“Yes, Antonio, I’m listening.”

“Well, I––how begin? It is a story long, not pleasant.”

“Wait. Open your mouth and I will feed you. Yes, do.”

His black eyes stared at her, astonished. In her place had anybody done him the ill that he had done her, he would have let his enemy starve and have rejoiced at a suffering well deserved. But this child––he wished she would turn her face away, and not look upon him with that innocent compassion. She was too like her dead father, and his one best friend; whom in life he had really loved and in death had not scrupled to despoil.

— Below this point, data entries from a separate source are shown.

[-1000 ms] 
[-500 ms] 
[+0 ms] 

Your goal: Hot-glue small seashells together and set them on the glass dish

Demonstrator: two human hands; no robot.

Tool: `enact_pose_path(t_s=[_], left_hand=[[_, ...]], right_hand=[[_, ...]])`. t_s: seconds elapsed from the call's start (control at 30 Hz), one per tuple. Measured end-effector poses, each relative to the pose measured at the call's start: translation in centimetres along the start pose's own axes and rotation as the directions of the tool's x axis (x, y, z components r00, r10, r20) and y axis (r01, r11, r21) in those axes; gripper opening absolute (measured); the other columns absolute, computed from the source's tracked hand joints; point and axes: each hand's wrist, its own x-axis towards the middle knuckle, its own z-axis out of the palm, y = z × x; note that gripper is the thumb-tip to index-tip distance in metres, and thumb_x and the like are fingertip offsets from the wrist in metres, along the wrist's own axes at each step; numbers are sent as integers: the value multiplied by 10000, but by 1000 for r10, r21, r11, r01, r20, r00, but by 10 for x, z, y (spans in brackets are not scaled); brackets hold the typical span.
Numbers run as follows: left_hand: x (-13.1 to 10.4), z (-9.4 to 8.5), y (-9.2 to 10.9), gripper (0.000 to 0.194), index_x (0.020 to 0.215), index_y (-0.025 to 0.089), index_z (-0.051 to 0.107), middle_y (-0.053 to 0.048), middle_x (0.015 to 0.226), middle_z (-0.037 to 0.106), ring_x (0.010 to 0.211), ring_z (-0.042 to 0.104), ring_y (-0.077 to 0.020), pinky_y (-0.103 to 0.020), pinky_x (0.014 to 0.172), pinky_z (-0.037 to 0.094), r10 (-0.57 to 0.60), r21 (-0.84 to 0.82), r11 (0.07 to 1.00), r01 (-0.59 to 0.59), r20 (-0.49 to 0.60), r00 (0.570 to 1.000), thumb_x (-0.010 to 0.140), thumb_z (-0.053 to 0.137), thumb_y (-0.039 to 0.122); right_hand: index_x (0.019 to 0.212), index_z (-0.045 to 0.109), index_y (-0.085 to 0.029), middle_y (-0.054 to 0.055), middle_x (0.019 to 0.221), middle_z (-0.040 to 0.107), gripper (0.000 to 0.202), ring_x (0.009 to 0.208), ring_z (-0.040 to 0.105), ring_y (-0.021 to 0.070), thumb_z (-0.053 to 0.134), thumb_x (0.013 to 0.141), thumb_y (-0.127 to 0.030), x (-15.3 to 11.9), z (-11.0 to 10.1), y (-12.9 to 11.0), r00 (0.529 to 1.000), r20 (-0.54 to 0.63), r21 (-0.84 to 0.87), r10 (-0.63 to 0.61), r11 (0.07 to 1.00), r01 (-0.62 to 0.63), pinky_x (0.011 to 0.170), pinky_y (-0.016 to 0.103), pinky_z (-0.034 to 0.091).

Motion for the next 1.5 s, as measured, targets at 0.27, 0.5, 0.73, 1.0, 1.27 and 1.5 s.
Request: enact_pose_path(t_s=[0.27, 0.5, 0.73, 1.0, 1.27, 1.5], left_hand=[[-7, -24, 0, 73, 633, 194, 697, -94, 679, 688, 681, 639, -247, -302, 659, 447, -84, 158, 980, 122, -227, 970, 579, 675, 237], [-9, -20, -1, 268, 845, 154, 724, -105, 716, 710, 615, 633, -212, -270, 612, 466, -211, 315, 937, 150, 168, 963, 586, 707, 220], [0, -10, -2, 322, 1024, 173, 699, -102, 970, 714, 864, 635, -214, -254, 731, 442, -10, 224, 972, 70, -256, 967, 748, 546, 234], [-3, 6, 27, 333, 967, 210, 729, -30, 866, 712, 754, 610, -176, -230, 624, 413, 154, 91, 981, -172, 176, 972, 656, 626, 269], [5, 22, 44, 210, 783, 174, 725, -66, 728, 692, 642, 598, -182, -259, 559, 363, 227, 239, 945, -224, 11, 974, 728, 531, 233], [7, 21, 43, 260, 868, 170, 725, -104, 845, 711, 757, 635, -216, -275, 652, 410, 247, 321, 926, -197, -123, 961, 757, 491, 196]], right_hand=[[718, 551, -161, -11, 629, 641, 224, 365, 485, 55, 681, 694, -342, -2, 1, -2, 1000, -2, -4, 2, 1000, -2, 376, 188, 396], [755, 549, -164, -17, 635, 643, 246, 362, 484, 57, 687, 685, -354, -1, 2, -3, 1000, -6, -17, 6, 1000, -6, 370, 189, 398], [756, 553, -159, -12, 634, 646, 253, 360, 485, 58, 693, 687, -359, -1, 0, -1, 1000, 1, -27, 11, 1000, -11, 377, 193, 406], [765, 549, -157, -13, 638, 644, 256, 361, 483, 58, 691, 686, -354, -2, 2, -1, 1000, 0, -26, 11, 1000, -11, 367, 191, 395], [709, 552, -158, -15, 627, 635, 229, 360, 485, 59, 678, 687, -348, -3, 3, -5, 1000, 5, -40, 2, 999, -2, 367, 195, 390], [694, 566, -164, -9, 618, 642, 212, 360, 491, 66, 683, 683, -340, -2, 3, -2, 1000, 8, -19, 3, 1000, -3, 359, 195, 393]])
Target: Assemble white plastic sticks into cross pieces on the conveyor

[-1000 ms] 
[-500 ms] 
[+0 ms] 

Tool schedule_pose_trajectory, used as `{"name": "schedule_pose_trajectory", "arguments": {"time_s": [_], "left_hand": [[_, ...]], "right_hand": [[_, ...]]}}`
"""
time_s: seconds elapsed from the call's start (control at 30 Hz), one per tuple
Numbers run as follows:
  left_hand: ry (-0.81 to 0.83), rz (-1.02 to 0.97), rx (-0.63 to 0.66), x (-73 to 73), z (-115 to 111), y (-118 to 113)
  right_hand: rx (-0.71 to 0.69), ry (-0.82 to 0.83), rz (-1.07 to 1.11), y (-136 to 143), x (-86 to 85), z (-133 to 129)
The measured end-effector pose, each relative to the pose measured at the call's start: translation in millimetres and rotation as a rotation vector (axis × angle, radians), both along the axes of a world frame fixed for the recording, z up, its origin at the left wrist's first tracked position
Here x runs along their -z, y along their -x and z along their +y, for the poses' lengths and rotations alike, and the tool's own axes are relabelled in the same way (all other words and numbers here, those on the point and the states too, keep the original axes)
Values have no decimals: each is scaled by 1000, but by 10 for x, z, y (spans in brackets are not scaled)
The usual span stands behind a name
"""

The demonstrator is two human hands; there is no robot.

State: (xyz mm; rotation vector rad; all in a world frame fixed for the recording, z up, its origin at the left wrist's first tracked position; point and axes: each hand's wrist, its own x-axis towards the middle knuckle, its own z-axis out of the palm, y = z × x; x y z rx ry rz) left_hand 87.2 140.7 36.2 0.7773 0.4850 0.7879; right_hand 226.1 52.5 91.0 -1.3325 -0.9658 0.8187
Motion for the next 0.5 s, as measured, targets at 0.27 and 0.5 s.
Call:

“Come, Antonio, eat. Afterward you’ll be stronger to talk,” she said, as coaxingly as if he had been her little brother, Ned; and thus persuaded, he opened his mouth and received the morsel she forced upon him. Thus it continued; she feeding, he resting and with halting eagerness relating the story of his own misdeeds.

“For I must go to pay the price. Si. But the poor lad, my half-wit brother Ferd, ugly, sinful, desolate––he will be left alone. Is it not? For him, if I restore all, there may still be kindness and a home at Sobrante, that should all be his––if–––”

196

“No, Antonio; you know better. That is a poor, foolish notion that has been put into your head. You know; for Mr. Hale, who is a lawyer and understands everything like that, told you and us that you hadn’t a bit of right to a bit of land anywhere in this world. Unless, indeed, you may have bought it since that little while ago in Los Angeles. And if you have, where did you get the money?”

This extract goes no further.